--- START ---
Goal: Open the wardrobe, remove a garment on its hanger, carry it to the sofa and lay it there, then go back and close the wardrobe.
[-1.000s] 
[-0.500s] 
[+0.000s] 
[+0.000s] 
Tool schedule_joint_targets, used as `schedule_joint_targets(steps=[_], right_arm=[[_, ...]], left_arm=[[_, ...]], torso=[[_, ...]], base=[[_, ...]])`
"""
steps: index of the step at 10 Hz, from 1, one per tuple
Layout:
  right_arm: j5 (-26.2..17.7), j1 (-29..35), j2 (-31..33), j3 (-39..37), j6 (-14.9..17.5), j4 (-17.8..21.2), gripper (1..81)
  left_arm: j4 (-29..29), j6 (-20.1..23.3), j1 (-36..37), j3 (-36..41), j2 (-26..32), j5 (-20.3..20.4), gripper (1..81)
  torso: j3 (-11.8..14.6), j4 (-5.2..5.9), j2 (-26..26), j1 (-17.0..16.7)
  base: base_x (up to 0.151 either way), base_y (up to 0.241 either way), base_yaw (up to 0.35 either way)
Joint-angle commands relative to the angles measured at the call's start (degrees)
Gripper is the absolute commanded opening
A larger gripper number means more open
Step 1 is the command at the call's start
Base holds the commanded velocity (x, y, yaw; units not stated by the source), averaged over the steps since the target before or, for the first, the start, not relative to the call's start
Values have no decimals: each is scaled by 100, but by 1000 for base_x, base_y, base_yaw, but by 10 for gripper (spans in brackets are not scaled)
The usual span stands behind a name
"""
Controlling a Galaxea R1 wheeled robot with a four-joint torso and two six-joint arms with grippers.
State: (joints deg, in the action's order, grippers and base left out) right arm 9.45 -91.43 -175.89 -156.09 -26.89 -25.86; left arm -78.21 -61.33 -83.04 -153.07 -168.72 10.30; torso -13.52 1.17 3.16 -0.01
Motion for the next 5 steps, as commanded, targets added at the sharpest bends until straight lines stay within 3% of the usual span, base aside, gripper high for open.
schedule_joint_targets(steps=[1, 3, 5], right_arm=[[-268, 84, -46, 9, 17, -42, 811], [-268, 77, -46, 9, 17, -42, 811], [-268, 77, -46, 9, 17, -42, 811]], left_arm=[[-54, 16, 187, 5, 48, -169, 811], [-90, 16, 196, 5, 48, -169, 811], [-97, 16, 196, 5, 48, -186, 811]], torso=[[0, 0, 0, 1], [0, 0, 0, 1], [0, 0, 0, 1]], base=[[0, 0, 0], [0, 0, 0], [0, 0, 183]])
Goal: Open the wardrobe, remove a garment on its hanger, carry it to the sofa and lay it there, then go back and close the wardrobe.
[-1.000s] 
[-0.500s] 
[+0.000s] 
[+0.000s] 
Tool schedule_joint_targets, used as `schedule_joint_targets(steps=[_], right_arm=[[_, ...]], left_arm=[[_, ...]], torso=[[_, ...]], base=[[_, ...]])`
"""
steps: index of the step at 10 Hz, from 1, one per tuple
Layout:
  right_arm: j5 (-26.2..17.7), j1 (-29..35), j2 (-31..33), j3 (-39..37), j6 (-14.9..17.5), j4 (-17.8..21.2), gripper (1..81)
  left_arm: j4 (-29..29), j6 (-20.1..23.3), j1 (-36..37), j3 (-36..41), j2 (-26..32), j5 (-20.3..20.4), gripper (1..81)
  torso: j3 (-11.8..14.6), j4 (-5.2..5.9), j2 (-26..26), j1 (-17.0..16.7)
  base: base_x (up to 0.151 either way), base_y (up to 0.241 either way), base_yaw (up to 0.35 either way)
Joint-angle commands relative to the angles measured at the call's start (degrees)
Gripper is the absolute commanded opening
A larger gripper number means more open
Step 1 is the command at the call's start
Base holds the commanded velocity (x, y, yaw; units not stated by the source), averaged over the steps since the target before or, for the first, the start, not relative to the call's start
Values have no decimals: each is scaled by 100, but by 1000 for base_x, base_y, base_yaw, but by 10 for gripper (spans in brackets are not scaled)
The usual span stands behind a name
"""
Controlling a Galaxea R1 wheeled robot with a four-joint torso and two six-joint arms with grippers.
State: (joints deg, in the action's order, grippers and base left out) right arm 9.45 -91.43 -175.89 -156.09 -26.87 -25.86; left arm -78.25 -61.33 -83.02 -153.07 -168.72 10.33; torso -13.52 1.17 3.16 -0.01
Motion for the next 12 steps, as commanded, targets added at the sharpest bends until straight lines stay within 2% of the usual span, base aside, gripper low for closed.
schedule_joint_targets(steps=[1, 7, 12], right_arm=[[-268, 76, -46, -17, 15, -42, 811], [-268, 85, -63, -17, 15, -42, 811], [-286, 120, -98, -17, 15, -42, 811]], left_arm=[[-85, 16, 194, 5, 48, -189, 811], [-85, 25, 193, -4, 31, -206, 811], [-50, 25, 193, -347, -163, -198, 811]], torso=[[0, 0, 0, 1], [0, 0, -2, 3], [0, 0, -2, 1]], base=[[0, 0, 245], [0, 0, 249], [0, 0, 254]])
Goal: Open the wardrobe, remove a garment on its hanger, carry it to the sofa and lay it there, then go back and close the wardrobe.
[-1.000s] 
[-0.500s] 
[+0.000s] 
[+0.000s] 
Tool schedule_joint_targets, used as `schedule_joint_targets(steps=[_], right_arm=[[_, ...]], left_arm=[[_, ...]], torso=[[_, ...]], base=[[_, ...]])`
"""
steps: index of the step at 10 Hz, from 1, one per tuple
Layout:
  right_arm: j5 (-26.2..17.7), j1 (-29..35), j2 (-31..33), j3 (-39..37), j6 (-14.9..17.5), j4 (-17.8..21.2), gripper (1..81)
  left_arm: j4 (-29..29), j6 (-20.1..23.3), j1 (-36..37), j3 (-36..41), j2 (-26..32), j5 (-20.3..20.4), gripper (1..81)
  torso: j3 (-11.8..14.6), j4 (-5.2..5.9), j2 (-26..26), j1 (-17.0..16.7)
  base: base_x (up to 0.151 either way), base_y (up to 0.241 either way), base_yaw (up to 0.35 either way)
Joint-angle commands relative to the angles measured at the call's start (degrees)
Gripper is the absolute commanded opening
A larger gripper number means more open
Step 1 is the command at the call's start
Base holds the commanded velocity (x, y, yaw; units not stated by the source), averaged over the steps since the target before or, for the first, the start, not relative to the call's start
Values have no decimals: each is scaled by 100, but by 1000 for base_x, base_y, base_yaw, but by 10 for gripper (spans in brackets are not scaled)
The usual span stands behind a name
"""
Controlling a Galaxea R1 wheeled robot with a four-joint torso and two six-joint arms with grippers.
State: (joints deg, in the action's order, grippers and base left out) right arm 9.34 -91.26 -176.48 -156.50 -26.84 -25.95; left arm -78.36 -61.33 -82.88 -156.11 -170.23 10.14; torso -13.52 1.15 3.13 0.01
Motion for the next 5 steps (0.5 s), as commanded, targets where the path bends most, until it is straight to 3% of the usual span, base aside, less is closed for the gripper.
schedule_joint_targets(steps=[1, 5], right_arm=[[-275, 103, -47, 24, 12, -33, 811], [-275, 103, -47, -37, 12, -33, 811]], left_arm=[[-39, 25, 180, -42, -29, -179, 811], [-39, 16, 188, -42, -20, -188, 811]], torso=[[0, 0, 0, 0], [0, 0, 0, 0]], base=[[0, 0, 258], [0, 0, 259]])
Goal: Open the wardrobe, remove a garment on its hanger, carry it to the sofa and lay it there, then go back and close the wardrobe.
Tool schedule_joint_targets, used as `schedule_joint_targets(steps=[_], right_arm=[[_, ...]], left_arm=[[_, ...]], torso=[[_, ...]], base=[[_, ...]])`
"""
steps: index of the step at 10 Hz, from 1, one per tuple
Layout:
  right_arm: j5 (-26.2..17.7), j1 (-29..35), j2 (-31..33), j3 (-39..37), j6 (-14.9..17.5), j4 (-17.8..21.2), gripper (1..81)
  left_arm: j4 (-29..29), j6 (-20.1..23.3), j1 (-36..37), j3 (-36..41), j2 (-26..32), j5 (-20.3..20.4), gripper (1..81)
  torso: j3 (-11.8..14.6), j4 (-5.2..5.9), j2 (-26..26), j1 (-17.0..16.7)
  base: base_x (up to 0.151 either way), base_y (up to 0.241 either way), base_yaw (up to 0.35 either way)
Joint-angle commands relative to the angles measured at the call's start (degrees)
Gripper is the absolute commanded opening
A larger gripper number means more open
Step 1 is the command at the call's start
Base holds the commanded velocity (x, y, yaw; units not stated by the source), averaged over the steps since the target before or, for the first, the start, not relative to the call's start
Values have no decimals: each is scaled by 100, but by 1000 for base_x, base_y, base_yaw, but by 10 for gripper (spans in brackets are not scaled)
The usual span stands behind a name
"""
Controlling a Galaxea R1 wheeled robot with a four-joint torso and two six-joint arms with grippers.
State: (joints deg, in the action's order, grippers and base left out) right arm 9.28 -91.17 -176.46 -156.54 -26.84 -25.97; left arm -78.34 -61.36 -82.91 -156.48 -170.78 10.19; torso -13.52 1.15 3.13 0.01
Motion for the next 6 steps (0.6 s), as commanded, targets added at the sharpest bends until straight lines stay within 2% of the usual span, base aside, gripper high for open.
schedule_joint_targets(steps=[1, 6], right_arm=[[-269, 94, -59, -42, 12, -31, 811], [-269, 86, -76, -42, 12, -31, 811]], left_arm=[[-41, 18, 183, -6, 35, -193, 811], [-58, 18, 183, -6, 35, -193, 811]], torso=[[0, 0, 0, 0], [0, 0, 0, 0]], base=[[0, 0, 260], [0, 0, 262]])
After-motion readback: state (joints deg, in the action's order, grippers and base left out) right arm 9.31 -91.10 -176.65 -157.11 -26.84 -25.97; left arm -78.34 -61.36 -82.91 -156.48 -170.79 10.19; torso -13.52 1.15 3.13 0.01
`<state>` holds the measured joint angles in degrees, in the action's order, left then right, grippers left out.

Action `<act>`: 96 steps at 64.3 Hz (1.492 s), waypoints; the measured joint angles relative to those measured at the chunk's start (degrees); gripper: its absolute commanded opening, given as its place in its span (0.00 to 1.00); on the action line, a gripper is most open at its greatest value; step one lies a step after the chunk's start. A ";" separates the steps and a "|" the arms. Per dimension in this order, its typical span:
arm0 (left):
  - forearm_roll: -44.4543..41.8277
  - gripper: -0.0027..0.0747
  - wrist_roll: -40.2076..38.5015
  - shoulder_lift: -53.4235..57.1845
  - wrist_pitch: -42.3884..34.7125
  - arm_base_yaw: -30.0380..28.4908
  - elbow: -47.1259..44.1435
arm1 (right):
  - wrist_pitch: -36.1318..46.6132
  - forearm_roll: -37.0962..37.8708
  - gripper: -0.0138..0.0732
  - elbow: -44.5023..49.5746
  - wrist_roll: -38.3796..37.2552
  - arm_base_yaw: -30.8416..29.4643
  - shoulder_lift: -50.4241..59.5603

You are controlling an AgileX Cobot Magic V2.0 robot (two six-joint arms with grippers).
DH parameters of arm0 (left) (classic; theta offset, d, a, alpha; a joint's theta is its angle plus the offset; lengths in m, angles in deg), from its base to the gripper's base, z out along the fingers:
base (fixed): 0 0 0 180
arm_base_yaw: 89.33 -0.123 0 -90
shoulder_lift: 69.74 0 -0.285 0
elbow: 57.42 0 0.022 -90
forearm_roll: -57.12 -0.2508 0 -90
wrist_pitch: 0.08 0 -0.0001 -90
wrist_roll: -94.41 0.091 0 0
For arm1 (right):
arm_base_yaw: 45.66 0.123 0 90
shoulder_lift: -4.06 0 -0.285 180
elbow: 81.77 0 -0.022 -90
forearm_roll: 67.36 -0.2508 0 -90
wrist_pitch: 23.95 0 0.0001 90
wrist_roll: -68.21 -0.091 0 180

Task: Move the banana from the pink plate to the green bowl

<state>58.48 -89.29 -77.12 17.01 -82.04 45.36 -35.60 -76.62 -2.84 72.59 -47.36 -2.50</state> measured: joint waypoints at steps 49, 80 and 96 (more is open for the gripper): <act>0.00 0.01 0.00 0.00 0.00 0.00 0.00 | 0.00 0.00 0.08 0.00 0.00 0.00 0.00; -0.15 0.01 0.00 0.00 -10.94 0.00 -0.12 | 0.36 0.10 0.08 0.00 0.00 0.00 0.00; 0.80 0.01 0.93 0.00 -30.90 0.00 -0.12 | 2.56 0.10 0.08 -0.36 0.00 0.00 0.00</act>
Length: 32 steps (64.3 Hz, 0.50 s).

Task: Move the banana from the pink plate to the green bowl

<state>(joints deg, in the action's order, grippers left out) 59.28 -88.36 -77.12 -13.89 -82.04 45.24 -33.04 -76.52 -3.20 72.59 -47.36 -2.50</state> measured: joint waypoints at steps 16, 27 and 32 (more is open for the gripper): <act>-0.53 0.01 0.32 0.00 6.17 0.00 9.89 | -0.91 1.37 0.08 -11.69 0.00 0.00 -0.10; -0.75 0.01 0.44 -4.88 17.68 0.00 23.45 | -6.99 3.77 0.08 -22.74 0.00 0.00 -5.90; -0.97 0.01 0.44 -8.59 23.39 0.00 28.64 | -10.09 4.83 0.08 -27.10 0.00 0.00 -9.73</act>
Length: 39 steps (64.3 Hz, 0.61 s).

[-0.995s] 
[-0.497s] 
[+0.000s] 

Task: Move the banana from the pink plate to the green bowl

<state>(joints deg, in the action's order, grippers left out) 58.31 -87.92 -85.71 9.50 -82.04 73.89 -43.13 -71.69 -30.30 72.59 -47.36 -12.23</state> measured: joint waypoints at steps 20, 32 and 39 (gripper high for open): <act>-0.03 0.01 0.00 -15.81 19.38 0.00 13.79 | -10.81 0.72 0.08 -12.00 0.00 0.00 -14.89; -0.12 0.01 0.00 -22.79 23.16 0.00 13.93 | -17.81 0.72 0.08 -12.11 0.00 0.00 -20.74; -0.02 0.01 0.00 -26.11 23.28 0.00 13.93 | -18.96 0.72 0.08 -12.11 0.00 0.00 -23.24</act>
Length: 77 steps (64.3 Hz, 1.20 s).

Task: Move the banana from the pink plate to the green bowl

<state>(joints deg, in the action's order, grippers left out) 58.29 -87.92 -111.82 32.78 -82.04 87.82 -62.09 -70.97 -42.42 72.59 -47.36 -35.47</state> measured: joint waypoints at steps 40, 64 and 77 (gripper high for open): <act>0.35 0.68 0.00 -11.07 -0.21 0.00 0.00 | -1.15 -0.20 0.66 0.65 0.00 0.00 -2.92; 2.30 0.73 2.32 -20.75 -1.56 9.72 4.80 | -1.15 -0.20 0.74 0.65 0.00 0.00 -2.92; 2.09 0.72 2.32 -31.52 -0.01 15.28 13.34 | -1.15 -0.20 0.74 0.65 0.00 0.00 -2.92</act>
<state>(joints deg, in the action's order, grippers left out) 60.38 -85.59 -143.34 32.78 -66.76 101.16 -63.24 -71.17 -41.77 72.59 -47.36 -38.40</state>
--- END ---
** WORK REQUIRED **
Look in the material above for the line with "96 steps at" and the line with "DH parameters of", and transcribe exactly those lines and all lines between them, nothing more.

** OUTPUT FOR THIS EXERCISE **
Action `<act>`: 96 steps at 64.3 Hz (1.492 s), waypoints; the measured joint angles relative to those measured at the chunk's start (degrees); gripper: its absolute commanded opening, given as its place in its span (0.00 to 1.00); on the action line, a gripper is most open at its greatest value; step one lies a step after the chunk's start. A ";" separates the steps and a "|" the arms. Per dimension in this order, its typical span:
arm0 (left):
  - forearm_roll: -44.4543..41.8277
  - gripper: -0.0027..0.0747
  - wrist_roll: -40.2076..38.5015
  - shoulder_lift: -53.4235..57.1845
  - wrist_pitch: -42.3884..34.7125
  - arm_base_yaw: -30.0380..28.4908
  - elbow: -47.1259..44.1435
arm1 (right):
  - wrist_pitch: -36.1318..46.6132
  - forearm_roll: -37.0962..37.8708
  - gripper: -0.0138..0.0732
  - elbow: -44.5023..49.5746
  - wrist_roll: -38.3796..37.2552
  - arm_base_yaw: -30.8416..29.4643
  - shoulder_lift: -50.4241..59.5603

You are controlling an AgileX Cobot Magic V2.0 robot (two six-joint arms with grippers).
DH parameters of arm0 (left) (classic; theta offset, d, a, alpha; a joint's theta is its angle plus the offset; lengths in m, angles in deg), from its base to the gripper's base, z out along the fingers:

This completes the exercise.